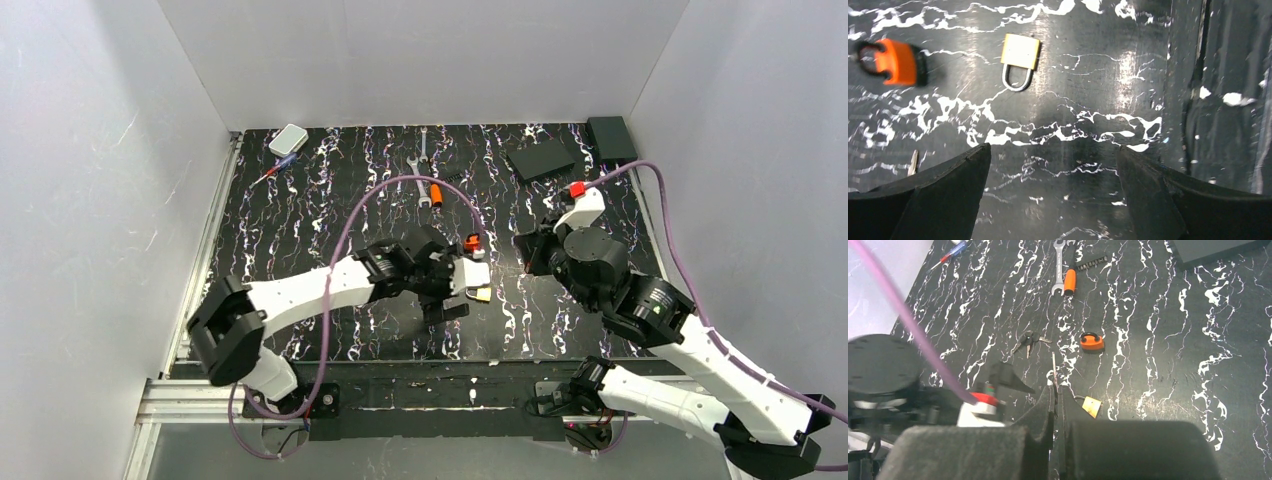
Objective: Unlock with the key
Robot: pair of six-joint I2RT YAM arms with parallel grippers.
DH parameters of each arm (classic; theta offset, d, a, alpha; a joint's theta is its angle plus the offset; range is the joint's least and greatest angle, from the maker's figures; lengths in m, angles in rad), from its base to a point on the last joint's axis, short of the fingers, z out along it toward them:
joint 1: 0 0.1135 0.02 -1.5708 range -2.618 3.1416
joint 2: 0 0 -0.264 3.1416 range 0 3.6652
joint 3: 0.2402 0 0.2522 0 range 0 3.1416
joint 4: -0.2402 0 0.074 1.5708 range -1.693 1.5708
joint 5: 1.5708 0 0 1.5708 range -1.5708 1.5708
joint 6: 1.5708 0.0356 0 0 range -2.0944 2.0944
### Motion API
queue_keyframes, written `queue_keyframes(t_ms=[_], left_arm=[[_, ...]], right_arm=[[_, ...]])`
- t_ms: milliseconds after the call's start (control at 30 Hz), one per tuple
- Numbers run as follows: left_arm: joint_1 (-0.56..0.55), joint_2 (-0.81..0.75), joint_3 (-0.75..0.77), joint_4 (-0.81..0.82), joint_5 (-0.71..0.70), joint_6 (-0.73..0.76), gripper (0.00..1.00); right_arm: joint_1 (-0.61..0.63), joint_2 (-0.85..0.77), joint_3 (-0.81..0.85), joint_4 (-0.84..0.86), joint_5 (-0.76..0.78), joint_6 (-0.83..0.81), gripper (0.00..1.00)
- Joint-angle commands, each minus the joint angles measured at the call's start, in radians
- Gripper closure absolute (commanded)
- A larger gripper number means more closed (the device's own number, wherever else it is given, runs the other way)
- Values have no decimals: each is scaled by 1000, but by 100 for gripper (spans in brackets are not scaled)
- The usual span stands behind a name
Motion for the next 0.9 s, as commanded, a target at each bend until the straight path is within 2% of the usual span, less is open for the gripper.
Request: queue_keyframes(t_ms=[0, 267, 433, 633, 867], left_arm=[[-3, 105, 93, 11, 82, 213, 6], [-7, 270, 210, 39, 83, 263, 10], [-7, 378, 312, 1, 92, 277, 11], [-8, 513, 424, -84, 89, 297, 20], [-7, 564, 439, -96, 58, 293, 23]], right_arm=[[-1, -31, -1, -12, 49, 49, 99], [-1, -106, -5, -52, 126, 75, 99], [-1, -145, 7, -59, 146, 50, 99], [-1, -176, 17, -68, 140, 40, 99], [0, -192, 27, -76, 127, 32, 99]])
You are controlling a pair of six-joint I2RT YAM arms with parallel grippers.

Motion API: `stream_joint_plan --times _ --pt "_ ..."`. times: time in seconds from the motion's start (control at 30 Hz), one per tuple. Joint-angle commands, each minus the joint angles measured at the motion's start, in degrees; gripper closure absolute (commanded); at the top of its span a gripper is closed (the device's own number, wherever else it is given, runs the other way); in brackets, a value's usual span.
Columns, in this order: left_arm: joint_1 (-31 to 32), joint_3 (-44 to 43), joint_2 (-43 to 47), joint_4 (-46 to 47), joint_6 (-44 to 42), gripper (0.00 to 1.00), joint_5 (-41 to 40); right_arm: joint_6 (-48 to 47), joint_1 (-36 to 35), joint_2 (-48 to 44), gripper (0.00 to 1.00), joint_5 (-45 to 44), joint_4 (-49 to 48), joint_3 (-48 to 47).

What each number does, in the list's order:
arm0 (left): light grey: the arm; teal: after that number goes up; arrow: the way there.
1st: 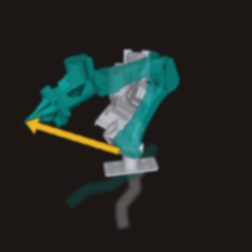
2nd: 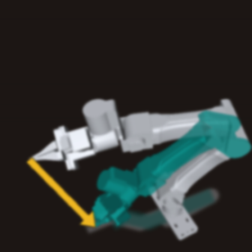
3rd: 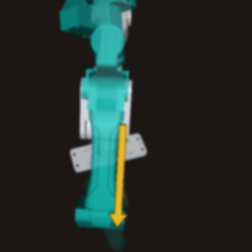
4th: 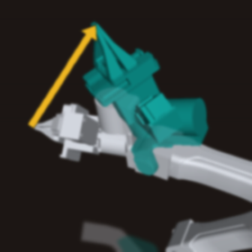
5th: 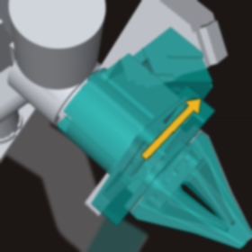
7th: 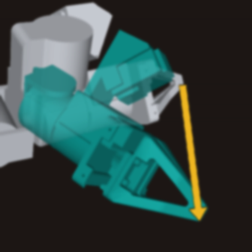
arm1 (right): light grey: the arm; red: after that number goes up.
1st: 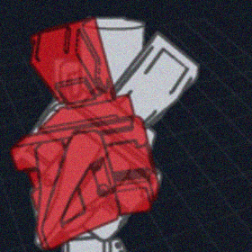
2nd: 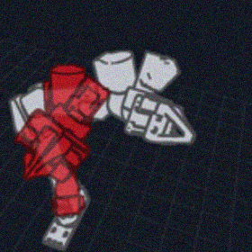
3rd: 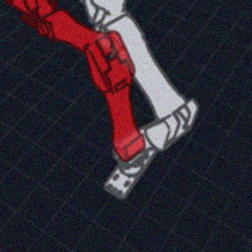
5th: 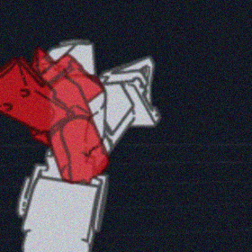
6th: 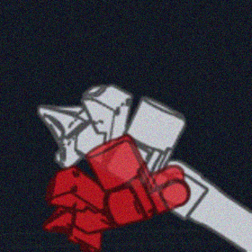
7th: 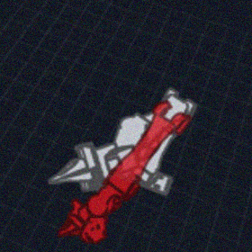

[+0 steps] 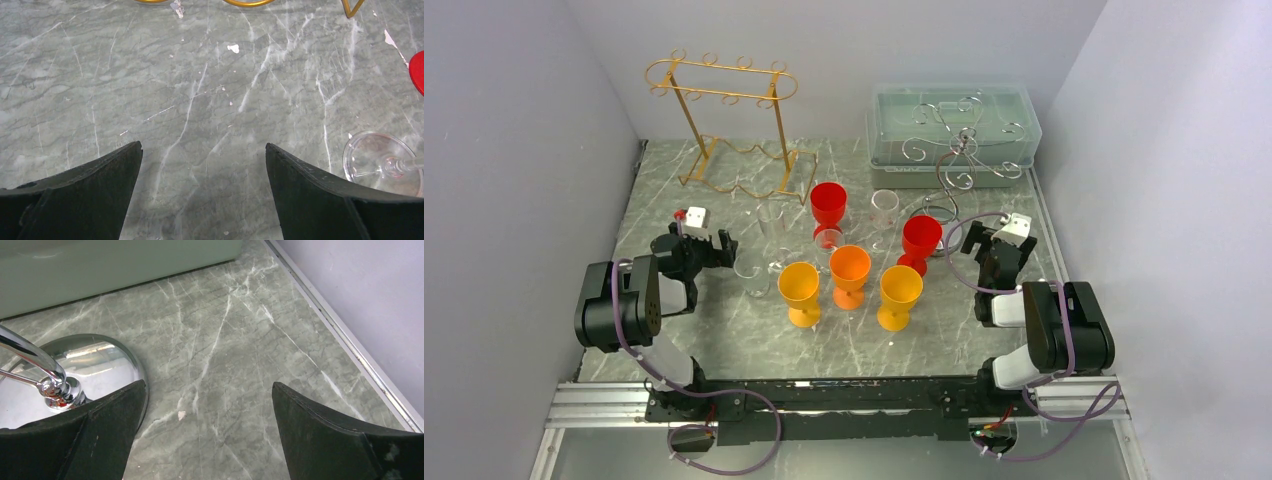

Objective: Place the wine glass upside down on the wine glass rack
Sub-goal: Adjust the wine rack at the center of the board.

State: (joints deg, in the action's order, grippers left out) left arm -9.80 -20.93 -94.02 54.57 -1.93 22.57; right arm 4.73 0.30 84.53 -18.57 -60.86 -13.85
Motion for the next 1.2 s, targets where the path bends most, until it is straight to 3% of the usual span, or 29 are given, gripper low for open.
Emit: stream_joint_plan --times 0.0,0.23,0.37,0.47,0.6,0.7,0.83,1.03,1.17 --pt "0.1 -1.0 0.5 1.6 -0.4 0.01 -0.3 0.5 0.1 -0.3 0.00 -0.3 -2.9 0.1" --pt "0.2 -0.9 0.5 1.7 -0.4 0.01 -0.3 0.8 0.1 -0.9 0.00 -1.9 -2.6 0.1" --pt "-0.5 -0.7 1.8 0.6 -1.0 0.01 3.3 0.5 -1.4 -5.8 0.00 -3.9 0.8 -0.6" --pt "-0.6 1.3 2.0 4.3 -0.7 0.01 3.0 0.7 -3.2 -13.7 0.00 -6.6 11.4 -2.9" --pt "-1.0 3.7 2.6 8.2 0.0 0.01 2.6 11.4 -2.9 -25.9 0.00 -13.3 25.9 -5.2" --pt "-1.8 3.3 3.7 8.0 1.5 0.01 2.0 12.1 -2.5 -30.6 0.00 -7.6 34.5 -8.6" --pt "-3.3 -8.7 14.7 -21.0 1.1 0.01 5.8 22.6 -1.8 -32.9 0.00 0.1 48.1 -14.6" --pt "-4.3 -18.1 23.2 -45.9 -1.0 0.01 8.3 27.0 -1.5 -36.0 0.00 6.0 64.8 -22.5" --pt "-4.5 -24.6 29.5 -60.1 0.1 0.01 9.6 25.9 -1.5 -46.3 0.00 4.5 72.5 -23.7"
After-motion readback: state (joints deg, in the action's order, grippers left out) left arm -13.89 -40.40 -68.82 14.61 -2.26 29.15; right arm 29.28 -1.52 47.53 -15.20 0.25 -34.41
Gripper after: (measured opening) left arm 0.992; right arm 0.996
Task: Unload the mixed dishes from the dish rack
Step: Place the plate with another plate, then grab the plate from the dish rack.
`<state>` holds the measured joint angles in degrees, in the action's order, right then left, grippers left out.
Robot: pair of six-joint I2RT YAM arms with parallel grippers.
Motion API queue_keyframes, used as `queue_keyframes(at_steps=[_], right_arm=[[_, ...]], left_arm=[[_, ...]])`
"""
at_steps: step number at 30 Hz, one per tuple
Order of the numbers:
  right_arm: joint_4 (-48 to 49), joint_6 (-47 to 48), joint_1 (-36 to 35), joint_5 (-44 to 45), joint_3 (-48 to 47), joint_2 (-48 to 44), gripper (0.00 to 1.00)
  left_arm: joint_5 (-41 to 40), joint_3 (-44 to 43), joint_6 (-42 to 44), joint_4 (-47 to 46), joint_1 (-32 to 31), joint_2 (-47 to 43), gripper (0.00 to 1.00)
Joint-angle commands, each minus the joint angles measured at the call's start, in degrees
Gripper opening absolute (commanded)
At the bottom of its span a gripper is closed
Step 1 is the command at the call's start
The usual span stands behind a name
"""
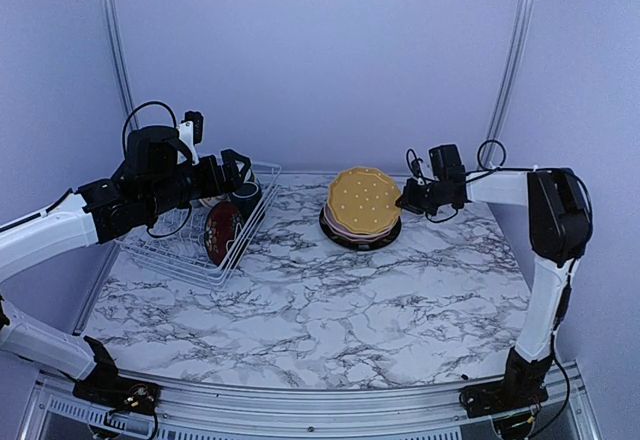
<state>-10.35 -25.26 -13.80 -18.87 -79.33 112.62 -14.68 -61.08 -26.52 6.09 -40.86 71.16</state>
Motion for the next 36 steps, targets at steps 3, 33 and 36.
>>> queue_keyframes(at_steps=[3,33,36], right_arm=[[4.5,-1.4,0.0,-3.1,-5.5,0.7,0.0],[6.1,3.2,0.0,-5.4,0.0,-7.6,0.65],[7.9,4.1,0.0,-5.5,3.0,-11.6,0.67]], left_arm=[[-0.9,0.5,0.8,0.8,0.3,-0.3,0.99],[-2.9,0.5,4.2,12.0,3.9,-2.6,0.99],[-2.3,1.4,4.8,13.7,5.6,-3.5,0.99]])
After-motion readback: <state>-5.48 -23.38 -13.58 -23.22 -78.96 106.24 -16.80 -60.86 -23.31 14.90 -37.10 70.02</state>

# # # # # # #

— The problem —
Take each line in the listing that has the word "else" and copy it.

— Your response —
- A larger gripper number means more closed (the device's own number, wherever else it is given, runs the other way)
Motion API: `stream_joint_plan --times _ --pt "_ ..."`. times: time in seconds from the motion's start (control at 30 Hz), one per tuple. Joint-angle commands, each minus the joint angles measured at the motion's start, in degrees; gripper closure absolute (commanded); at the top of its span a gripper is closed (the device's own number, wherever else it is given, runs the other way); in brackets, a value's usual span.

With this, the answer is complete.